Par exemple, face à un Product Owner (**) qui a des difficultés à engager ses parties prenantes, nous nous assurons d’abord qu’il comprend bien son rôle et qu’il a mis les bons process en place. Si ses difficultés persistent, nous l’accompagnons en coaching individuel afin qu’il comprenne ses modes de fonctionnement et trouve par lui-même ses solutions.

Dans un contexte de transformation, les individus sont d’abord, pour nous, des ressources et non des freins.

Par exemple, cela se traduit en faisant confiance aux équipes.
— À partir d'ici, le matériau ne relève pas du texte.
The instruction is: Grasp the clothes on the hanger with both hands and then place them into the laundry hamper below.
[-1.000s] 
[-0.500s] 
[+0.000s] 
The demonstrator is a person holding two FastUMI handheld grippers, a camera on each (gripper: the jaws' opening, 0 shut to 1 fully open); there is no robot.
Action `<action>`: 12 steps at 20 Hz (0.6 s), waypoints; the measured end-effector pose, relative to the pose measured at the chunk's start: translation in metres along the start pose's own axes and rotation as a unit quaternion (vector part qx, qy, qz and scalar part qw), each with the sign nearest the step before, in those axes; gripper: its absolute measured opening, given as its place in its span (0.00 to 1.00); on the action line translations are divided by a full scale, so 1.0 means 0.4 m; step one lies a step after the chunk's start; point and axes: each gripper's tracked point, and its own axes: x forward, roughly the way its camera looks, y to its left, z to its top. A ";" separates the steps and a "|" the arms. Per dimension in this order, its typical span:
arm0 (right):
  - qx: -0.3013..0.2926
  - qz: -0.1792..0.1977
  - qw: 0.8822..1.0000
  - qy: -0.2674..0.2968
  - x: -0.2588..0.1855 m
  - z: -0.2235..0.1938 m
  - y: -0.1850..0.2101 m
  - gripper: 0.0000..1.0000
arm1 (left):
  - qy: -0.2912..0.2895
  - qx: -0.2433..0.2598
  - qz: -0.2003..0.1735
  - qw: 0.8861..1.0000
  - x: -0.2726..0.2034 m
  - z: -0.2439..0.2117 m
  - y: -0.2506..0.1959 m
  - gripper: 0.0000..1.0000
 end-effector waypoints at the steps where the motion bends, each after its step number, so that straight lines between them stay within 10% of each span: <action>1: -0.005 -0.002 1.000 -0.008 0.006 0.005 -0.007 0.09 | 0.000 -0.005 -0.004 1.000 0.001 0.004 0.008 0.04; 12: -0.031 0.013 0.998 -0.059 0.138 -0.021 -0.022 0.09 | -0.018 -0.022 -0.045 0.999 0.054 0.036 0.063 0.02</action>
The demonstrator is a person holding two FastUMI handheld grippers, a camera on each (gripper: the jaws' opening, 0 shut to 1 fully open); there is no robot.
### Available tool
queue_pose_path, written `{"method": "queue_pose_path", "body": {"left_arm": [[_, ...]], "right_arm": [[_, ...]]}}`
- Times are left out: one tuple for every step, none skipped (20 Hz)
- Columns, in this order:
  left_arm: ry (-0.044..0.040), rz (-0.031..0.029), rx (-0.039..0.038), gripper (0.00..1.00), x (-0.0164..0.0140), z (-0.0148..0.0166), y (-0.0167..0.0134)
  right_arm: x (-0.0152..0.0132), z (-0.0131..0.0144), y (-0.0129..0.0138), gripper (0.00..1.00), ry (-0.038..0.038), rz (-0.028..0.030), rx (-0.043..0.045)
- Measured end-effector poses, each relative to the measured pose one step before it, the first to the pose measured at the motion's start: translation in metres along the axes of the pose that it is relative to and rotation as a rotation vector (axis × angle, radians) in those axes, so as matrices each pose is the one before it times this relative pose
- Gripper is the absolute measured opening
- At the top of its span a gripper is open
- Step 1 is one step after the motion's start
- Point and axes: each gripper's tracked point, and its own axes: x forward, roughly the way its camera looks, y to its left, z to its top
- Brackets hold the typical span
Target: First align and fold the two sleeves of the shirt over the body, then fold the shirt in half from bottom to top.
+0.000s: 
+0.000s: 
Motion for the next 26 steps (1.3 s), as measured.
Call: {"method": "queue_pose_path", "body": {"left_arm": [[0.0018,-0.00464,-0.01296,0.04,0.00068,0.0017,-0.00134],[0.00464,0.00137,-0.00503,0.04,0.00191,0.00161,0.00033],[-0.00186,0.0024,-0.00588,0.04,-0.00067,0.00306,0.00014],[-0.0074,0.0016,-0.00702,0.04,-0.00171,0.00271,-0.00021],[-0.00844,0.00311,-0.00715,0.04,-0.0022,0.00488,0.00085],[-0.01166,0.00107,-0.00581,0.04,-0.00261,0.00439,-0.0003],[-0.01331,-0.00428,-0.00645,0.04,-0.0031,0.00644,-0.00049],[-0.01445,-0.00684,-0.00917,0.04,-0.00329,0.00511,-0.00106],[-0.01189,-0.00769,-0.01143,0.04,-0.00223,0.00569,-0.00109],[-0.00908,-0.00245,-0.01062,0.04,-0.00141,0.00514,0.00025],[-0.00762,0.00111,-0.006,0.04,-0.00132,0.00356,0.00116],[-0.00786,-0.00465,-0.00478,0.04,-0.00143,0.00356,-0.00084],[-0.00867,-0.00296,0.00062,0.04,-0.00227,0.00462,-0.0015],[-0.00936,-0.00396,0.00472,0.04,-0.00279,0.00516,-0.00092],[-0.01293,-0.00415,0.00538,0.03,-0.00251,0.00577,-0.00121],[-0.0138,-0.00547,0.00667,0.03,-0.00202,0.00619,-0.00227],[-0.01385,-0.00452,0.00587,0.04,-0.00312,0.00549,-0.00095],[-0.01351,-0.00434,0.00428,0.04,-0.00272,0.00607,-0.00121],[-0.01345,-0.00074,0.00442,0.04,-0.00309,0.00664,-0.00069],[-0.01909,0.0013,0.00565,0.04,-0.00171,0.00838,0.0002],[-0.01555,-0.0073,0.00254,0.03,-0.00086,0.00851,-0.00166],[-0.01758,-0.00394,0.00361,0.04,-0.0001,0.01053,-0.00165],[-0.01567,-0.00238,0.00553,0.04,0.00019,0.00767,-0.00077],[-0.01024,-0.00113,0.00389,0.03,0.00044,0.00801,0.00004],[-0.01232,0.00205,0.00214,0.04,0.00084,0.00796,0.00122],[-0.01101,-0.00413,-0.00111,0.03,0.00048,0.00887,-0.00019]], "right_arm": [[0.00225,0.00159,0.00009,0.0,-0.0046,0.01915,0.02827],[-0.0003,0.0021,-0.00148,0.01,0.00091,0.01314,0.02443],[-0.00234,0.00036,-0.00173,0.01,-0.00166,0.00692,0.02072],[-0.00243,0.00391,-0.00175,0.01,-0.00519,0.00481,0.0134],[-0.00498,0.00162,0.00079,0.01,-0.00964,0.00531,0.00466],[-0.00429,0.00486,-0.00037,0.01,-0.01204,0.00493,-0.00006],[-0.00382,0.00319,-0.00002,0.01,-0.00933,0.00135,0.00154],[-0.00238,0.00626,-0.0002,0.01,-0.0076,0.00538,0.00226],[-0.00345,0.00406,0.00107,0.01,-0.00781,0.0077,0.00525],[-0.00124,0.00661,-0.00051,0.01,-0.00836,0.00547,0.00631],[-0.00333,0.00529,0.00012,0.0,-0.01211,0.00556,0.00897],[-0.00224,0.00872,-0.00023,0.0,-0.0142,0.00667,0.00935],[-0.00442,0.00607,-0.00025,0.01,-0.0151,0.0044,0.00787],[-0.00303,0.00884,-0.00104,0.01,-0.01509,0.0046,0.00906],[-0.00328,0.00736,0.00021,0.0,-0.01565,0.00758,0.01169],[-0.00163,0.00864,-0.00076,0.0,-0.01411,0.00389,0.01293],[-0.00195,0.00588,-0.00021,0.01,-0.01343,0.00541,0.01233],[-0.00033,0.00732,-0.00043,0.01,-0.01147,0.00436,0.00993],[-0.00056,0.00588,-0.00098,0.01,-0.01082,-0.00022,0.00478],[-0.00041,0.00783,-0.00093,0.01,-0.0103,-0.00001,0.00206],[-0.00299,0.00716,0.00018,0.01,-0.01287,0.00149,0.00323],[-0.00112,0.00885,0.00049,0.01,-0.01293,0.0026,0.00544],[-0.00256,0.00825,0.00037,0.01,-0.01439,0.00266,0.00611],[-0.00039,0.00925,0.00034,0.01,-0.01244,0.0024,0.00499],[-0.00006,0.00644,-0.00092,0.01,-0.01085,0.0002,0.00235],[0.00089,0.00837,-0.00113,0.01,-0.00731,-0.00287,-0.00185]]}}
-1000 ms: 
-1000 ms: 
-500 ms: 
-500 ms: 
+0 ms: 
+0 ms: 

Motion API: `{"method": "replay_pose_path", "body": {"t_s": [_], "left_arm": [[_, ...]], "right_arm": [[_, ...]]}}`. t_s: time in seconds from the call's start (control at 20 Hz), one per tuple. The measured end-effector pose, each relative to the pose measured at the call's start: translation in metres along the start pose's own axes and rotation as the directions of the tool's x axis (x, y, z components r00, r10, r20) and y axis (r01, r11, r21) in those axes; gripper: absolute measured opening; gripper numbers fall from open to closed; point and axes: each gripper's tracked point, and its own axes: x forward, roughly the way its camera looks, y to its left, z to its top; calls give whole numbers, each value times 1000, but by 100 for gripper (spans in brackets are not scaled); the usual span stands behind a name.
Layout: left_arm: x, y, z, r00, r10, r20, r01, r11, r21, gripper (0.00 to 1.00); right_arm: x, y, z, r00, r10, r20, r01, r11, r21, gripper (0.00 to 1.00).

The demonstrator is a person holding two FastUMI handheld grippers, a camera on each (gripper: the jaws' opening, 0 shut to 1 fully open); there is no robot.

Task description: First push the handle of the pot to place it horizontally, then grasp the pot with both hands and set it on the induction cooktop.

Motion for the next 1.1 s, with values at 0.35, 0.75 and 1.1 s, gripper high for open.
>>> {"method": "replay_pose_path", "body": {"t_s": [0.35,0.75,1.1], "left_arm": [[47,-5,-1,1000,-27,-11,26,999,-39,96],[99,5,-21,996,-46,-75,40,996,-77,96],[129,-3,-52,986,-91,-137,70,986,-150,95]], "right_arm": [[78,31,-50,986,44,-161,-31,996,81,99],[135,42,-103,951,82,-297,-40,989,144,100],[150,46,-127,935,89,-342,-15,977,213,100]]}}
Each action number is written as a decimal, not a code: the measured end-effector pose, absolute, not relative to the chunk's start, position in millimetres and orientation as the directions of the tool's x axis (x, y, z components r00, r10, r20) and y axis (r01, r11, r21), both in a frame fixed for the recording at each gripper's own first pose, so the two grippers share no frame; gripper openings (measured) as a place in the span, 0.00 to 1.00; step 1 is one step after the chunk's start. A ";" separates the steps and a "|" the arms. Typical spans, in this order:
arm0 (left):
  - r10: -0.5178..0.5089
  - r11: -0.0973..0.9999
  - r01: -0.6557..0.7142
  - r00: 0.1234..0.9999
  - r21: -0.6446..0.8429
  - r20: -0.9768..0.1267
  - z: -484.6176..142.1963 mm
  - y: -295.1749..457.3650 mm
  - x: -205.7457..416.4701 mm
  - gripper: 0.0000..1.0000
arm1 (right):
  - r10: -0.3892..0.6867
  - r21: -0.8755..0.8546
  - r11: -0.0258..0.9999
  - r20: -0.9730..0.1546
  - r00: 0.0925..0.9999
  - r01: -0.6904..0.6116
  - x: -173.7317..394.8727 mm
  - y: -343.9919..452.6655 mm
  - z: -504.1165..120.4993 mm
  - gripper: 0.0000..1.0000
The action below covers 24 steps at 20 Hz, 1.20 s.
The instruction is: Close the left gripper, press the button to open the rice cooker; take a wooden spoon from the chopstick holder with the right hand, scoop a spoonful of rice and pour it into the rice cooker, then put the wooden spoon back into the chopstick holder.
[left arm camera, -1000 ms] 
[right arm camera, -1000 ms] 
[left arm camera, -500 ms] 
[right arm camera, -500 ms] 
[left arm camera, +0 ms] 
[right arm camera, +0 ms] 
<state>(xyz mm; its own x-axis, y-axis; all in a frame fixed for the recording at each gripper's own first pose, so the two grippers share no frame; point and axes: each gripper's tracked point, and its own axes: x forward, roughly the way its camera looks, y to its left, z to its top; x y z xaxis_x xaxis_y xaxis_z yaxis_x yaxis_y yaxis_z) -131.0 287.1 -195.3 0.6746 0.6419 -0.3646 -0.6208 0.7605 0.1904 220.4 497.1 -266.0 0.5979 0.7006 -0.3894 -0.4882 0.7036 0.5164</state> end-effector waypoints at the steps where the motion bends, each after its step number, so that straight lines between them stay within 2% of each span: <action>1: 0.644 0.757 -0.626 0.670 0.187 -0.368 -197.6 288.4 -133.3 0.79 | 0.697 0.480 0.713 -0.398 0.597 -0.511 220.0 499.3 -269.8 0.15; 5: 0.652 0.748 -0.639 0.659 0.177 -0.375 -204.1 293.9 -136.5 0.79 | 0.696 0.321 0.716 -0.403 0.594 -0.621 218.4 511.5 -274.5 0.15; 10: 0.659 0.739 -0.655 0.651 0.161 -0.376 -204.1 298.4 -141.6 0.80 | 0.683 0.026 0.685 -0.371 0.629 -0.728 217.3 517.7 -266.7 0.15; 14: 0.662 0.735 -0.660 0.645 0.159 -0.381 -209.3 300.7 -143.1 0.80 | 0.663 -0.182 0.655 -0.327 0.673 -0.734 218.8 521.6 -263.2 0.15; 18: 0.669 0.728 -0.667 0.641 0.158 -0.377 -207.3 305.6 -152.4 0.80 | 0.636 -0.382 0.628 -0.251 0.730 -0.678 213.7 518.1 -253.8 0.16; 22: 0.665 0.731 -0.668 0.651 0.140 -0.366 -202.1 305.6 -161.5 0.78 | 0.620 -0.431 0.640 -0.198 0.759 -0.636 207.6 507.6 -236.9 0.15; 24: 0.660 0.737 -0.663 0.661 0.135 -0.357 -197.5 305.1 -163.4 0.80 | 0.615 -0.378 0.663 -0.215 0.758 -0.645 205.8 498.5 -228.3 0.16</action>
Les rétrospectives et autres ateliers ne sont pas seulement des moments de facilitation pour nous mais plutôt de coaching collectif. Nous définissons une intention par rapport à leurs enjeux de transformation du moment, nous les mettons dans les conditions nécessaires à l’intelligence collective et nous nous assurons que les actions qui en découlent sont puissantes et innovantes.

Nous sommes aussi en observation de l’organisation pour identifier des situations potentiellement à risque et proposer un accompagnement sur mesure.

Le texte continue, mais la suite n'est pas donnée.